The real issues about nuclear powers are: 1) It provides less jobs than
renewable energies (mainly when people will produce their own energy). 2) It
will cost more than solar panels. But not yet.'

So. The solution is to continue the current nuclear plants for 20 years, not
to invest in new ones; and expecting in the meantime that storage is becoming
scalable.

------
Tepix
Before new nuclar reactors are built, the long term storage problem needs to
be solved. It's just unacceptable for future generations and makes cost
estimates impossible. For all we know, it will never be a solved problem and
the world will grow more unstable making highly radioactive nuclear waste
something that has to be heavily guarded, making it even more expensive.

------
Pica_soO
Im pretty sure, reading the comments below, i will find lots of engineering
solutions to make nuclear power saver. And those solutions will be good.

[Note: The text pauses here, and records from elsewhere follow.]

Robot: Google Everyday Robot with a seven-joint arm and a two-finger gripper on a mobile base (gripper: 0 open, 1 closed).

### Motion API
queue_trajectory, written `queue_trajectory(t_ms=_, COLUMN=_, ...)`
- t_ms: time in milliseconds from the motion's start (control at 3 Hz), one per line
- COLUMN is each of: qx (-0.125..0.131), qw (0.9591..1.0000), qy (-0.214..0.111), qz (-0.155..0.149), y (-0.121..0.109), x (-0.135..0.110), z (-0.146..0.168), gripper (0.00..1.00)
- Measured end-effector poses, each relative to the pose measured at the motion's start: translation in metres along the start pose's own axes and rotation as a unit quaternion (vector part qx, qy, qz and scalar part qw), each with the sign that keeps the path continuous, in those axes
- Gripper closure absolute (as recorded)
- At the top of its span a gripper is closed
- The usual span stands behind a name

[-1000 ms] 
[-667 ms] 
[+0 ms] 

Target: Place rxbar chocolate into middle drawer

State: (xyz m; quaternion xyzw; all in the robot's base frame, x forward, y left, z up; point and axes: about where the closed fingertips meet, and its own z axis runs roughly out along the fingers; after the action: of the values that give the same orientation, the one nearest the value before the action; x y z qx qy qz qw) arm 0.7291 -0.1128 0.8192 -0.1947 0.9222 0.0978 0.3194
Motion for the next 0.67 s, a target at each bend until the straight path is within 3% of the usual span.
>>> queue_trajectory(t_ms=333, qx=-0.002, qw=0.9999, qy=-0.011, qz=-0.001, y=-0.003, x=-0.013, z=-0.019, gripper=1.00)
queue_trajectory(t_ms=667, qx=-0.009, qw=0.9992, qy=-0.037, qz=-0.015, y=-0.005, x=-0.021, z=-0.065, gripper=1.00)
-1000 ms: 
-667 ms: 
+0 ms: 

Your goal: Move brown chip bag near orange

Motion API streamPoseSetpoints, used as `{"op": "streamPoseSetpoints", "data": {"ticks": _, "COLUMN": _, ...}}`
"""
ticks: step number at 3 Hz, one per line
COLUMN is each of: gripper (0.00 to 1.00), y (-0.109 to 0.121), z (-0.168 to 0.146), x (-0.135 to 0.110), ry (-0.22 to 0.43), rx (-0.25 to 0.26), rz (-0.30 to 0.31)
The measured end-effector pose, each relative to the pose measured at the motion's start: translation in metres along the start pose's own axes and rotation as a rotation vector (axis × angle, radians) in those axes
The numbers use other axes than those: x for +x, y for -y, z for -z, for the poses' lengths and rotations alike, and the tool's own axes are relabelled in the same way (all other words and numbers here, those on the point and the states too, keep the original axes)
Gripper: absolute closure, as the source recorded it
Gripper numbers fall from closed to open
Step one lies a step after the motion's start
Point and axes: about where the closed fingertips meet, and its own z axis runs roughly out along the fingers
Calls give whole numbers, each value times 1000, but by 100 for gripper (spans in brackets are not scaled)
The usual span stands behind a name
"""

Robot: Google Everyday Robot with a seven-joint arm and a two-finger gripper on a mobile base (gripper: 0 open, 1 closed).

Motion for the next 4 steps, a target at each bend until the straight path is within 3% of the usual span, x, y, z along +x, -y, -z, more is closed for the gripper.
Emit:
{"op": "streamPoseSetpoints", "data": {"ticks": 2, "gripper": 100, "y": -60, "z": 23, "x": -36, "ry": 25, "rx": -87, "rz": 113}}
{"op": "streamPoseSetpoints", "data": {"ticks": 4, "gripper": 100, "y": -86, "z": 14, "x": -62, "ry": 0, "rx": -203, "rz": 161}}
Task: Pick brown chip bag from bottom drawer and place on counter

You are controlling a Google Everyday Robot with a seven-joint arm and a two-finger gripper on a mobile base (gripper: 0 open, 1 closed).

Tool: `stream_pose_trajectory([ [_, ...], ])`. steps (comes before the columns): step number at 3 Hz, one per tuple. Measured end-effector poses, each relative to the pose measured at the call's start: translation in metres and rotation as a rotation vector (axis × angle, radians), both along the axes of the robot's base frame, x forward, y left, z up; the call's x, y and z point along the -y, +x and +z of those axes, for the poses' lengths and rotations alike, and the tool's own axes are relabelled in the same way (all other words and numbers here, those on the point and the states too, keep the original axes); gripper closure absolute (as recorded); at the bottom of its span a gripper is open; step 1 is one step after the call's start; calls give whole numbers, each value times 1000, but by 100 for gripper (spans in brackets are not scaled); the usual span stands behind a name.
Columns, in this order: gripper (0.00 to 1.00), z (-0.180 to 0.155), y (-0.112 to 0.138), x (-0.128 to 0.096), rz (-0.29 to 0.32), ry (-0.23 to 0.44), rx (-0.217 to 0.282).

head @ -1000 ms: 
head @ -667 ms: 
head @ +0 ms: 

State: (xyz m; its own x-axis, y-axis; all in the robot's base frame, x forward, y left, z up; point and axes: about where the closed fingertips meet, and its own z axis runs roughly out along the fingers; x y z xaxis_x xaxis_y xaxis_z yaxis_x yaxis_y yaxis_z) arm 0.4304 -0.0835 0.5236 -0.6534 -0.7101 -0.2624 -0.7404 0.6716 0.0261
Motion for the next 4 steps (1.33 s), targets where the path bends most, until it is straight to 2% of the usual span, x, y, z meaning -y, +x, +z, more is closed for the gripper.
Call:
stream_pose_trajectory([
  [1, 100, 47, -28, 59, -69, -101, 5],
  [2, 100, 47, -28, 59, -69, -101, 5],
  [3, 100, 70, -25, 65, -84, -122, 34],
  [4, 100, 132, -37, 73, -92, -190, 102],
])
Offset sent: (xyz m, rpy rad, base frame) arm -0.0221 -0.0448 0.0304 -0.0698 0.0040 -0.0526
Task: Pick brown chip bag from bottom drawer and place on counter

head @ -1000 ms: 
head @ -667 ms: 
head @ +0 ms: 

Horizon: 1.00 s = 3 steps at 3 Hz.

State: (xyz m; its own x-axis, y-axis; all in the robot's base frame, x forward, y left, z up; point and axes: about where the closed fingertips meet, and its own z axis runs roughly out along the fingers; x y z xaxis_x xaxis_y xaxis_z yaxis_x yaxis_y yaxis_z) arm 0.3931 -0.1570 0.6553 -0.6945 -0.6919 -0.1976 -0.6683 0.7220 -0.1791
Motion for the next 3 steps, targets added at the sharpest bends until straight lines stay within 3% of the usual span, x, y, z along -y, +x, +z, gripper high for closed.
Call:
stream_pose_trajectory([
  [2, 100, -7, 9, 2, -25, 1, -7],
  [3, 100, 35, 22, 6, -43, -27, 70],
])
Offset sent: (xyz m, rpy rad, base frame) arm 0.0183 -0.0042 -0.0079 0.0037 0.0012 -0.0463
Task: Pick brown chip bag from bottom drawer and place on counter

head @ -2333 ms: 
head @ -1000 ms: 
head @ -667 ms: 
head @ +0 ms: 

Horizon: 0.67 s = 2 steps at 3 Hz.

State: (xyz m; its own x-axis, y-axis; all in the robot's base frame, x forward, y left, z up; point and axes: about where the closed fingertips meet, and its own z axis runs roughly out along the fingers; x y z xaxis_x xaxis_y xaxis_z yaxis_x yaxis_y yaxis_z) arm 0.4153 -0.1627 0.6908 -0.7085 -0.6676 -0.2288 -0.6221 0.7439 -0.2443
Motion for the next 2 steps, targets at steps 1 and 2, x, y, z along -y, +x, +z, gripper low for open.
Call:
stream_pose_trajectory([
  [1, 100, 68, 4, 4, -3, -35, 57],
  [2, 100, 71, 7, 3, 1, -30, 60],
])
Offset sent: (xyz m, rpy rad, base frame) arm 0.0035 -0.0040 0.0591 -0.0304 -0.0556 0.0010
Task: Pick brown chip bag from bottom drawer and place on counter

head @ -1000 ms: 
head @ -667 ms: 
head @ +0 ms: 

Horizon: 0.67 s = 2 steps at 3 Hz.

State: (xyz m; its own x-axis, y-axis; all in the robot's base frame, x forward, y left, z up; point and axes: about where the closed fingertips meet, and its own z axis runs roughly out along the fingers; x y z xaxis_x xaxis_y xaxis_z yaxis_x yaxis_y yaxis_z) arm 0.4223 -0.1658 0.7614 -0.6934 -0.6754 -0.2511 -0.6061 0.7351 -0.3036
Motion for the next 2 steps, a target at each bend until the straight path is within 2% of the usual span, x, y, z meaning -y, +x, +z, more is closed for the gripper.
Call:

But how to make nuclear power saver, when the economy takes a downturn and
middle management at the plant closes both eyes to cheap, not on spec repairs
and not-so-excellent replacement solutions for the problems. How do you ensure
a constant high-maintenance machine against the corroding forces of the
market? State maintenance funds? But this would be unfair to any energetic
non-carbon replacement energy source. On the other hand, the rise of solar
could lead to a series of Chernobyl by economic neglect. And that is why i am
against nuclear- they are able to hold there economic surroundings hostage.

------
natch
I favor solar instead because it's not so subject to control by a centralized
power (corporations and governments).

Given the right conditions, any property owner can just add solar to their
property, generally at an affordable cost and with incremental rollout if
needed, and they have full control over at least that slice of their energy
use.

------
probablybanned
I'm not a nuclear engineer so I hesitate to shit up the thread with my
armchair opinion, but I'm a big fan of small, low maintenance reactor designs
like the Toshiba 4S. I feel like that's the way it ought to go: Away from
large stationary reactor installations that require a huge amount of skilled
labor on site for construction and maintenance, and toward modular banks of
reactors that can be taken offline and refurbished off-site.

With a smaller, one size fits all design, one might expect to find economies
of scale that don't currently exist. In much the same way, SpaceX seeks to
make Falcon launches routine and push down costs of their incredibly complex
machine through rapid iteration and refinement -- although reactor failures in
the field must not be of the "energetic" variety of course.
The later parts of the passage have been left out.